> AIM OF THE TASK:
Search the entries below for "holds". Report each line where it occurs.

Records from a data source:

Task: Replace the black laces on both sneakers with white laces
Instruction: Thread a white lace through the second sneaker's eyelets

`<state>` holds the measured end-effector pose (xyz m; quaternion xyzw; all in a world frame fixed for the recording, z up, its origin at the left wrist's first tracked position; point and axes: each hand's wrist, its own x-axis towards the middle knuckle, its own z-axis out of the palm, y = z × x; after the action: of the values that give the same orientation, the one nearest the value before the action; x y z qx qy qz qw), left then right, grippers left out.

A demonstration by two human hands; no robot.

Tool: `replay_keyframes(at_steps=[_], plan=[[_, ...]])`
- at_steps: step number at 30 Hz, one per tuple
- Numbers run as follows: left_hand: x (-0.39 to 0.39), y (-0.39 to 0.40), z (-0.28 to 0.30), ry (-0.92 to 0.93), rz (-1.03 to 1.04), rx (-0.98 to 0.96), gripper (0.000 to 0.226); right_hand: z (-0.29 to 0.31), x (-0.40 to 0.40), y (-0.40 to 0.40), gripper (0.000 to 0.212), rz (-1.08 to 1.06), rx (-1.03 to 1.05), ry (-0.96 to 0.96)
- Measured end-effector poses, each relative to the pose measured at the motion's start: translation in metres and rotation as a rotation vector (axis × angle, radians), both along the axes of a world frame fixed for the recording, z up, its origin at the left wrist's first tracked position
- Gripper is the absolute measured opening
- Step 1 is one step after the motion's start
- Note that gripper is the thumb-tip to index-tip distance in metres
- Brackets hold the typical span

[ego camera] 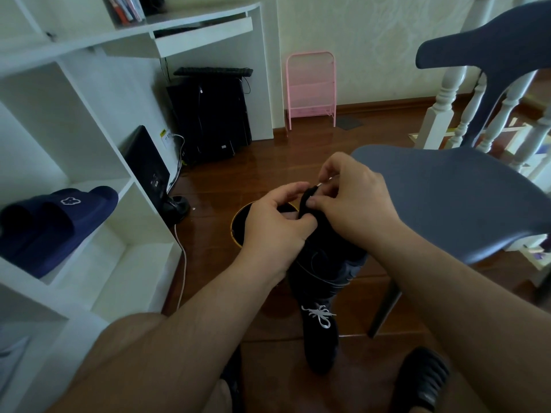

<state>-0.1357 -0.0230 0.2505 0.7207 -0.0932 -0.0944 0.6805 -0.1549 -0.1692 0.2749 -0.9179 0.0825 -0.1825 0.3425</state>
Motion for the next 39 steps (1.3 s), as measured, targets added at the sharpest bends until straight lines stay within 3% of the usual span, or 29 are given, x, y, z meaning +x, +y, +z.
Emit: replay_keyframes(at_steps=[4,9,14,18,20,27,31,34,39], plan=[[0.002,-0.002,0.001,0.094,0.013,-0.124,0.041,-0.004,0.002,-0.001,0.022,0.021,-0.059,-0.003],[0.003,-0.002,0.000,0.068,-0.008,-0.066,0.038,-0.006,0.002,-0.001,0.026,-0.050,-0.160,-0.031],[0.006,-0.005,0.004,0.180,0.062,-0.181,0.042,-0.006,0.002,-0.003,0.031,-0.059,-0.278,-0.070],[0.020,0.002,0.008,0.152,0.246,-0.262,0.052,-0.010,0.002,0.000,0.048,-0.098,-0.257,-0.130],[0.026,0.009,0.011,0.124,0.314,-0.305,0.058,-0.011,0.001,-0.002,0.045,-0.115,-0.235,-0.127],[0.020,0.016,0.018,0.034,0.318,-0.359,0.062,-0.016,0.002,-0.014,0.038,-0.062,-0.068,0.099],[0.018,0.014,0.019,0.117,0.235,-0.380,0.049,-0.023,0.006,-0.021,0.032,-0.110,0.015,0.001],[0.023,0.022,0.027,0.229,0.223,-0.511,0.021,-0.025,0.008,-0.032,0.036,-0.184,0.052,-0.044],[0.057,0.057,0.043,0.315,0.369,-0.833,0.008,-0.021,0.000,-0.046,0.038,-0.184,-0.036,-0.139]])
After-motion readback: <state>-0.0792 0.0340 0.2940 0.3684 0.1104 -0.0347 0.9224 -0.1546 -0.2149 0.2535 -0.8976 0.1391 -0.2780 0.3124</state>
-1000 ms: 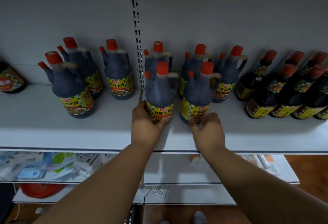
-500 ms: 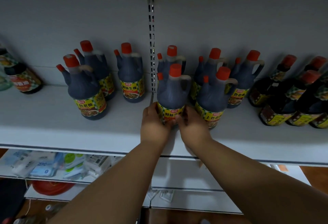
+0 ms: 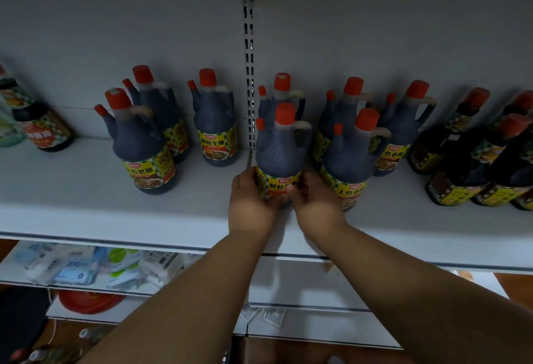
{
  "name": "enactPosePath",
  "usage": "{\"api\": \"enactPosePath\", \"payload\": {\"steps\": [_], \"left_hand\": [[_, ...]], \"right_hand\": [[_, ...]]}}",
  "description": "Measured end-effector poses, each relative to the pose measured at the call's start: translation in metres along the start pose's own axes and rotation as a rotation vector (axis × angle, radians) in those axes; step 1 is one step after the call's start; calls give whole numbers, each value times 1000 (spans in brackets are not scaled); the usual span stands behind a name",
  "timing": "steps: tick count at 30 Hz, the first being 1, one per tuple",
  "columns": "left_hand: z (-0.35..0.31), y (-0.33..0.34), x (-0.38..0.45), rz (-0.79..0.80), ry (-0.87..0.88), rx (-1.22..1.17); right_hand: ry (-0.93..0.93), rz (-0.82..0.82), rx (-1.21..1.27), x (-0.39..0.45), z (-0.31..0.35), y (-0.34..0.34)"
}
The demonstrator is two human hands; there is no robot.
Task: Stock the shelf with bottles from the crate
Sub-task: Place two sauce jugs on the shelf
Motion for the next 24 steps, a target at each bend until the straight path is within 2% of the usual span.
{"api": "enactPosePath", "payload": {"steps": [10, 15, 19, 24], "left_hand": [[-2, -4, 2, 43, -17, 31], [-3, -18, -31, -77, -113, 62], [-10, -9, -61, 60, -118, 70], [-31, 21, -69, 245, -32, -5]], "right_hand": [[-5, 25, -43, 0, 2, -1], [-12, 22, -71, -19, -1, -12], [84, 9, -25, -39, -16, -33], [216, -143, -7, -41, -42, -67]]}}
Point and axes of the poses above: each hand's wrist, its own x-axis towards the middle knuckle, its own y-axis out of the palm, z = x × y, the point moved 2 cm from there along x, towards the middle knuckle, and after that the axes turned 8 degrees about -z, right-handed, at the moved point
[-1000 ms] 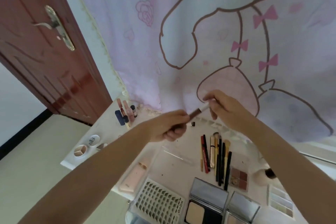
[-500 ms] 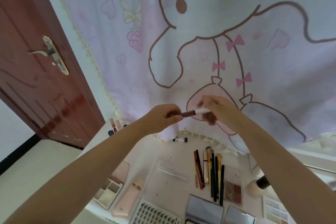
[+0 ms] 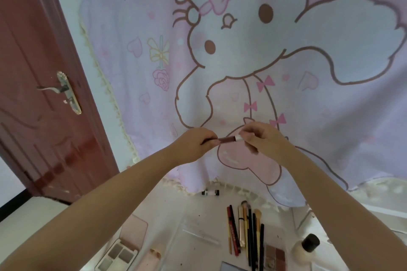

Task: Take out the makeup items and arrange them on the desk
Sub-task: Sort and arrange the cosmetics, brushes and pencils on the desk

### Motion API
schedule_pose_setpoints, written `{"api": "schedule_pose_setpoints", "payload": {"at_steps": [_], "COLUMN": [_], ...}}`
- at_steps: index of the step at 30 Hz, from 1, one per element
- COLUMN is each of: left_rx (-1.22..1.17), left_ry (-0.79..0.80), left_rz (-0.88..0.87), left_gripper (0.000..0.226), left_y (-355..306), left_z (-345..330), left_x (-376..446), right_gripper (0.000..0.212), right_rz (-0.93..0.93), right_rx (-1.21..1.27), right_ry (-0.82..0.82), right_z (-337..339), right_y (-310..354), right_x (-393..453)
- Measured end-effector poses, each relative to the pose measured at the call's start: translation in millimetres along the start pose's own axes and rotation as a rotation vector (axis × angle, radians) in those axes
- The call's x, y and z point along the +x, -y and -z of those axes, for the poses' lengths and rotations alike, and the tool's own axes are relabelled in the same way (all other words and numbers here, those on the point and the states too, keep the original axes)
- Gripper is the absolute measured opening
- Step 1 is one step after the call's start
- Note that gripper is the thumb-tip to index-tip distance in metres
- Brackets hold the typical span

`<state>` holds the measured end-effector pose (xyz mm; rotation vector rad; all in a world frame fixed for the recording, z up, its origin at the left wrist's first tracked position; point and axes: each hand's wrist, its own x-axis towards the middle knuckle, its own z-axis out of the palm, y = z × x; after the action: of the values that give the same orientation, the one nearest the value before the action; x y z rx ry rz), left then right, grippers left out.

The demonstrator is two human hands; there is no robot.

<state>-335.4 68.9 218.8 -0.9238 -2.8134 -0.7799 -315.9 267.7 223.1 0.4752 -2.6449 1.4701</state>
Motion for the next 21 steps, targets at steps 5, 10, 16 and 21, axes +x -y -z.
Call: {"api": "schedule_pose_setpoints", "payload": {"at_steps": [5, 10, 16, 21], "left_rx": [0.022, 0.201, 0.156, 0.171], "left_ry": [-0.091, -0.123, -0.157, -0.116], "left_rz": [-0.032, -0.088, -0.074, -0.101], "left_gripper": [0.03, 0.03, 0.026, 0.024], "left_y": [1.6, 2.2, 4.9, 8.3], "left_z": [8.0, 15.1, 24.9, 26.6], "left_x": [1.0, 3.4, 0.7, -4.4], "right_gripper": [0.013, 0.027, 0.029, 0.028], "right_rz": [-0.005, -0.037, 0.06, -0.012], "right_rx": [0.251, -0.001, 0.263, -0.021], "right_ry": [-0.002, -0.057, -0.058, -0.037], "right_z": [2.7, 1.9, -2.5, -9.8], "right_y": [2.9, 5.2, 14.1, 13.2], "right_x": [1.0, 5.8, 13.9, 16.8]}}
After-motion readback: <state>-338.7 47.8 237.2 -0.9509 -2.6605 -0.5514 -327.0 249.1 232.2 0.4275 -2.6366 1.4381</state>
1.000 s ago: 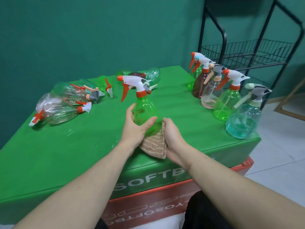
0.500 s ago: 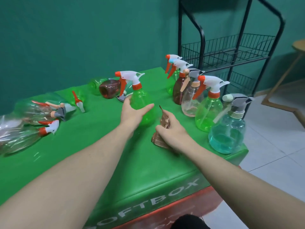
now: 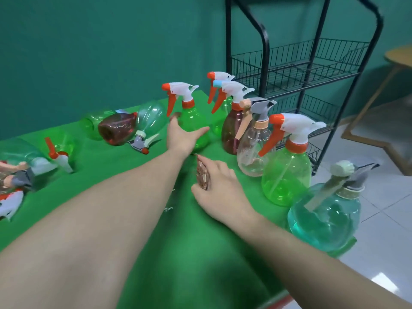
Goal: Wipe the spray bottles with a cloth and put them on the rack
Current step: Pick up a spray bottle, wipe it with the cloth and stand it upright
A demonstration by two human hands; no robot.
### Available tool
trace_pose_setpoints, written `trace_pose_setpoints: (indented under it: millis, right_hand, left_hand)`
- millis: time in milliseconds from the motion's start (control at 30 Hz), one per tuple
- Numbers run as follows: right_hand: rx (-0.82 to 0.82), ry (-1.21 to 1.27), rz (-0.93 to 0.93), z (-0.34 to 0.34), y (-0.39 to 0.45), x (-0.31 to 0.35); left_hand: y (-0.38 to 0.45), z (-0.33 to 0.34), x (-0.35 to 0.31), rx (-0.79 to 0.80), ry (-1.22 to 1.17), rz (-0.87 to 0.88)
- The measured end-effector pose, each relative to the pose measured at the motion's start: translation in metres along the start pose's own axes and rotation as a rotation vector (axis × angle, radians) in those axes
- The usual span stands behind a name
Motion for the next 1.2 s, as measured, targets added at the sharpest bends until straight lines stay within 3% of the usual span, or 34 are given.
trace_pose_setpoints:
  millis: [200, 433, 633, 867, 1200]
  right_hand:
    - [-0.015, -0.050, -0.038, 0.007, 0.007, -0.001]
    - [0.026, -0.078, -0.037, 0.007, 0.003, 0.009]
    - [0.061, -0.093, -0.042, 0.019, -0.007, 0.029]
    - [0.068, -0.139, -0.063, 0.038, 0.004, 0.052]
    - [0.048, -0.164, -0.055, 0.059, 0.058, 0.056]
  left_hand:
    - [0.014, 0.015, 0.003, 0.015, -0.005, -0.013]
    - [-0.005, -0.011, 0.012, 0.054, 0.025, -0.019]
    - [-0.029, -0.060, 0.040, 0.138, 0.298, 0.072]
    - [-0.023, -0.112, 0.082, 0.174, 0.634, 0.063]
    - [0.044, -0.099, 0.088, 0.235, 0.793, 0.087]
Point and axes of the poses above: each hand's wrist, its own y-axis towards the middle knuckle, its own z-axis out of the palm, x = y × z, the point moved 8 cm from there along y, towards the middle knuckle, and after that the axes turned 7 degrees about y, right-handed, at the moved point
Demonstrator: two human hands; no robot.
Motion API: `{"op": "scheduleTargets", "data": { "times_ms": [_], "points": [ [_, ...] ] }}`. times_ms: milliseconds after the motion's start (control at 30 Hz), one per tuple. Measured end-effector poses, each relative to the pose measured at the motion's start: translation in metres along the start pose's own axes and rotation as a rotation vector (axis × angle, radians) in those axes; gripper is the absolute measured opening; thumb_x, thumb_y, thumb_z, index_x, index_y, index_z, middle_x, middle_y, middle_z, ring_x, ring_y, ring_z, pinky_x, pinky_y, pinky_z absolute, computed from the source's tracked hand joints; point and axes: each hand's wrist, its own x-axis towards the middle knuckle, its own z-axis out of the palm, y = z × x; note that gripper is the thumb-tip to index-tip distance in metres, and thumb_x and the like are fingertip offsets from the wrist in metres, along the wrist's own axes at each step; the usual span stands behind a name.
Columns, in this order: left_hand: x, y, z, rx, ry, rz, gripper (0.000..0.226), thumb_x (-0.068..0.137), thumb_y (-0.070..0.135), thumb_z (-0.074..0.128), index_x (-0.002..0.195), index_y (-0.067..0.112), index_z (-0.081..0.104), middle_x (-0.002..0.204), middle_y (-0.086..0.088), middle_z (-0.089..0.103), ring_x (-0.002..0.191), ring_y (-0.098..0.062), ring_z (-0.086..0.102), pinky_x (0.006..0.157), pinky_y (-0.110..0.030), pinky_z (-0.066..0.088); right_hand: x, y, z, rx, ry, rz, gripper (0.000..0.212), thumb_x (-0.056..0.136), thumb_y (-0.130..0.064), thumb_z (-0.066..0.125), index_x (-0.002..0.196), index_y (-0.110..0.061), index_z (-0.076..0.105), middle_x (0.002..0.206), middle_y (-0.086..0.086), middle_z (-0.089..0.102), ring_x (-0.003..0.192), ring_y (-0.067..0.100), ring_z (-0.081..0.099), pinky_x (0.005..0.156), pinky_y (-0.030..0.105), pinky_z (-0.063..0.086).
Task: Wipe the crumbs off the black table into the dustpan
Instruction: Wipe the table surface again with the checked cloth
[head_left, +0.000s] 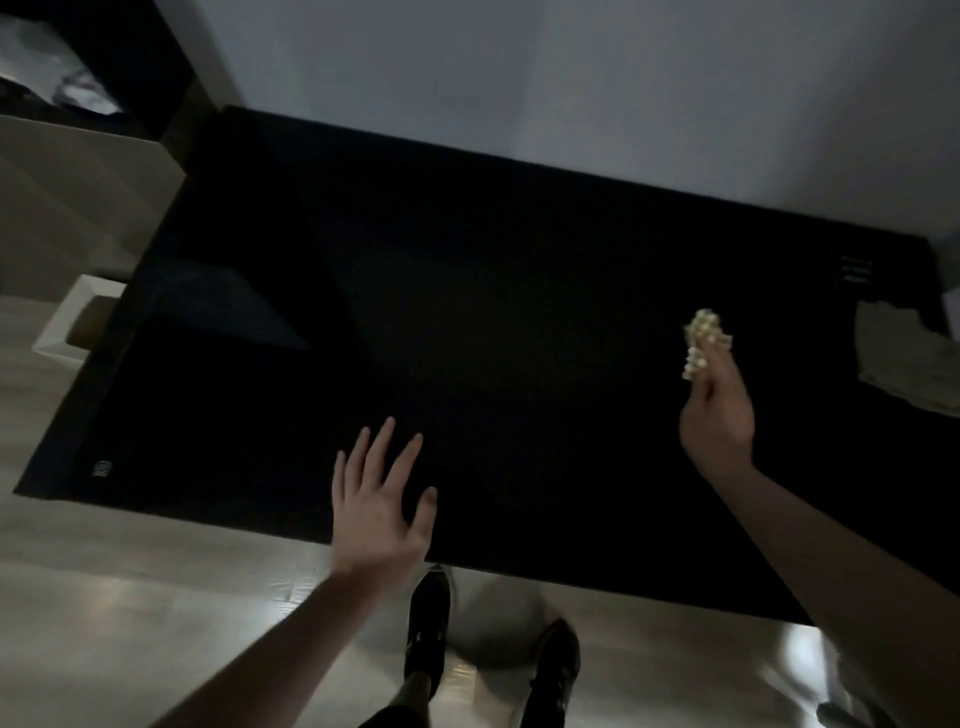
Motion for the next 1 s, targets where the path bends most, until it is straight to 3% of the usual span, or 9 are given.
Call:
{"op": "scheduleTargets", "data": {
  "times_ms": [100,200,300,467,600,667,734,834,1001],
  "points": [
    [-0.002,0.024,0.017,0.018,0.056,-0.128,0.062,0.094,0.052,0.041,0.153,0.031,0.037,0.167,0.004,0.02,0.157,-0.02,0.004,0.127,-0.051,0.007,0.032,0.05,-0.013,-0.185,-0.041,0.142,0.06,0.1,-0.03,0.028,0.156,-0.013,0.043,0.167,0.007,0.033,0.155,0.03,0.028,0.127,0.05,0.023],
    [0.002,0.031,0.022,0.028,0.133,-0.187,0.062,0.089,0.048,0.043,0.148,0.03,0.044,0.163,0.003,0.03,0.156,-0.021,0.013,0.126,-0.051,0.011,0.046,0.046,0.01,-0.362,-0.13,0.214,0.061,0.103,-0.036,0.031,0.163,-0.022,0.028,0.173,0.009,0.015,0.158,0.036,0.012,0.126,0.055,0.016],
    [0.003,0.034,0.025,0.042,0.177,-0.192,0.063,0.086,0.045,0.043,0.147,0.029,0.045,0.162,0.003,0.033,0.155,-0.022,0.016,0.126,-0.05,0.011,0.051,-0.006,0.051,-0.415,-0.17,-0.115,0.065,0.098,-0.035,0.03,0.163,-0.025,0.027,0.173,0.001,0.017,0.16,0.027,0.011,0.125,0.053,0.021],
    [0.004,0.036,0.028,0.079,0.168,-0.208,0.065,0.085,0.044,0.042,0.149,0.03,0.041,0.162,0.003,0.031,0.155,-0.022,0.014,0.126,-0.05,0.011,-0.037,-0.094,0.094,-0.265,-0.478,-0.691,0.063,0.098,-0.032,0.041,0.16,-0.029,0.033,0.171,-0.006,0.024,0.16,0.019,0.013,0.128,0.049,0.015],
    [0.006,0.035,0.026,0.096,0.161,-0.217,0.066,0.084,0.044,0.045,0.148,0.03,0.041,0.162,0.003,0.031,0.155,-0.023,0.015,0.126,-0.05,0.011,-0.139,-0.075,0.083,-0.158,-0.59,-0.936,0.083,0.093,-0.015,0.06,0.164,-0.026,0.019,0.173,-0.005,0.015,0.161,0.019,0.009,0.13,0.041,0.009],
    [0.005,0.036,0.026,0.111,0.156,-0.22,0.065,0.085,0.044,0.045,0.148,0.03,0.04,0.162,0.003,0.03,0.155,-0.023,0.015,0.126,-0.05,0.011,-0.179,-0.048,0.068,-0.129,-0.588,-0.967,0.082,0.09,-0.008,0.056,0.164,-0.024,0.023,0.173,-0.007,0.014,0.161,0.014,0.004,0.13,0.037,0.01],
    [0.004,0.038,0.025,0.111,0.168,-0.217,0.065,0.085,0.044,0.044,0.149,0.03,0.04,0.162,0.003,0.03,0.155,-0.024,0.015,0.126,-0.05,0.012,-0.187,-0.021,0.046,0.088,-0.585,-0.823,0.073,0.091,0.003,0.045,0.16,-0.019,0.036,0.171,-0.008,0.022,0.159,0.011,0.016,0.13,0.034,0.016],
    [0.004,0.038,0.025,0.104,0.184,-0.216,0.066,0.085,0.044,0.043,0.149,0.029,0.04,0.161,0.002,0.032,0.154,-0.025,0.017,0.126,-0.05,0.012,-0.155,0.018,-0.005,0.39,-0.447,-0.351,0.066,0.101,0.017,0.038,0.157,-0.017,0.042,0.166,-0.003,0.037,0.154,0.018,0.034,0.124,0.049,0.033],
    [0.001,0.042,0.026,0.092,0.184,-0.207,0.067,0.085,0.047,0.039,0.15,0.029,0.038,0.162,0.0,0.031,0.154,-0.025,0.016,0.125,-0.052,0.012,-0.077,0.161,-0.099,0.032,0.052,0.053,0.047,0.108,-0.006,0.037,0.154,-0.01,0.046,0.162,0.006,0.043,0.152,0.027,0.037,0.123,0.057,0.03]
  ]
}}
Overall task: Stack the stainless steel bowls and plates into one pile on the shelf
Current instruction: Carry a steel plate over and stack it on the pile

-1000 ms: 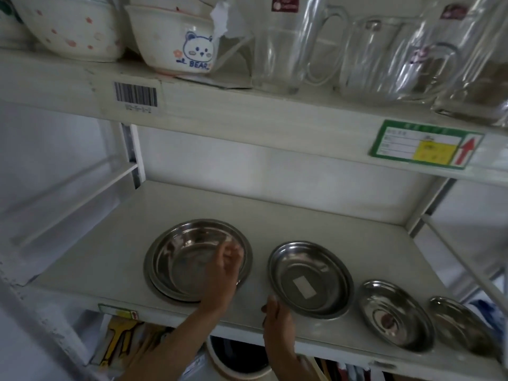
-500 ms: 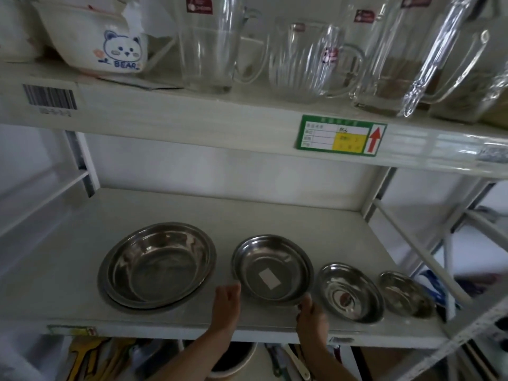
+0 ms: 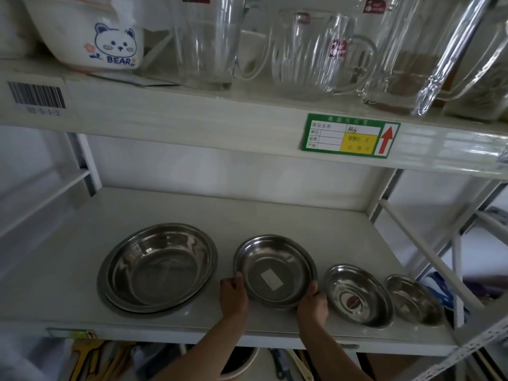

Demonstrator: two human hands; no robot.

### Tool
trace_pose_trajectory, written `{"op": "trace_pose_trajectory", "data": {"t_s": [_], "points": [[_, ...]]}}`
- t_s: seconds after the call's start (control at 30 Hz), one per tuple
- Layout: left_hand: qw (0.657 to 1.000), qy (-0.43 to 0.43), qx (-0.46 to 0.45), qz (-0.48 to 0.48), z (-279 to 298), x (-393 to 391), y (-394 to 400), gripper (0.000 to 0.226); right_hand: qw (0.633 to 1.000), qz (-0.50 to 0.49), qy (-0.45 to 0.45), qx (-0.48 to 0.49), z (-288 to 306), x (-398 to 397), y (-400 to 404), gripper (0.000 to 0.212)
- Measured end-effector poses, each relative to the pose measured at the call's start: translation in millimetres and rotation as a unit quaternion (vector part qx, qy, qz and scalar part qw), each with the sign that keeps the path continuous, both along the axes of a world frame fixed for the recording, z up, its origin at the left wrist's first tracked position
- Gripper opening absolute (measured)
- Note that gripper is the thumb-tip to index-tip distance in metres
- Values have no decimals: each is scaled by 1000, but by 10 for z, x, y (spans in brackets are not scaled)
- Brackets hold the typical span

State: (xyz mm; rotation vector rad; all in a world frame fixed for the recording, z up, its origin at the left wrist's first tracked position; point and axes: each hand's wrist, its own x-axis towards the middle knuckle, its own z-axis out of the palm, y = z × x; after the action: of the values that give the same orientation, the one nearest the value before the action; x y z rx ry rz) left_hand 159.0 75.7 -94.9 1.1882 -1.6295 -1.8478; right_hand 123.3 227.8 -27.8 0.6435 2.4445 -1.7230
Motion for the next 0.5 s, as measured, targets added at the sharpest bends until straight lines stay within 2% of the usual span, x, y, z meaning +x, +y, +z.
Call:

> REPLY:
`<state>` holds the measured end-effector pose (xyz m; quaternion xyzw; all in a world frame fixed for the recording, z up, its origin at the left wrist's first tracked position; point and axes: each hand's wrist, its own x-axis towards the middle knuckle, its own z-axis out of the palm, y = z × x; after the action: of the values that give the same orientation, the one nearest the value before the action; x y z qx qy qz qw), left then right, grippers left out.
`<state>` holds the measured end-effector pose (xyz mm; rotation vector rad; all in a world frame fixed for the recording, z up, its origin at the left wrist's first tracked position; point and axes: each hand's wrist, its own x-axis towards the middle knuckle, its own z-axis out of the palm, y = z × x; after the action: of the values that give the same orientation, the one nearest the value before the action; x y z rx ry rz), left then right, grippers left out.

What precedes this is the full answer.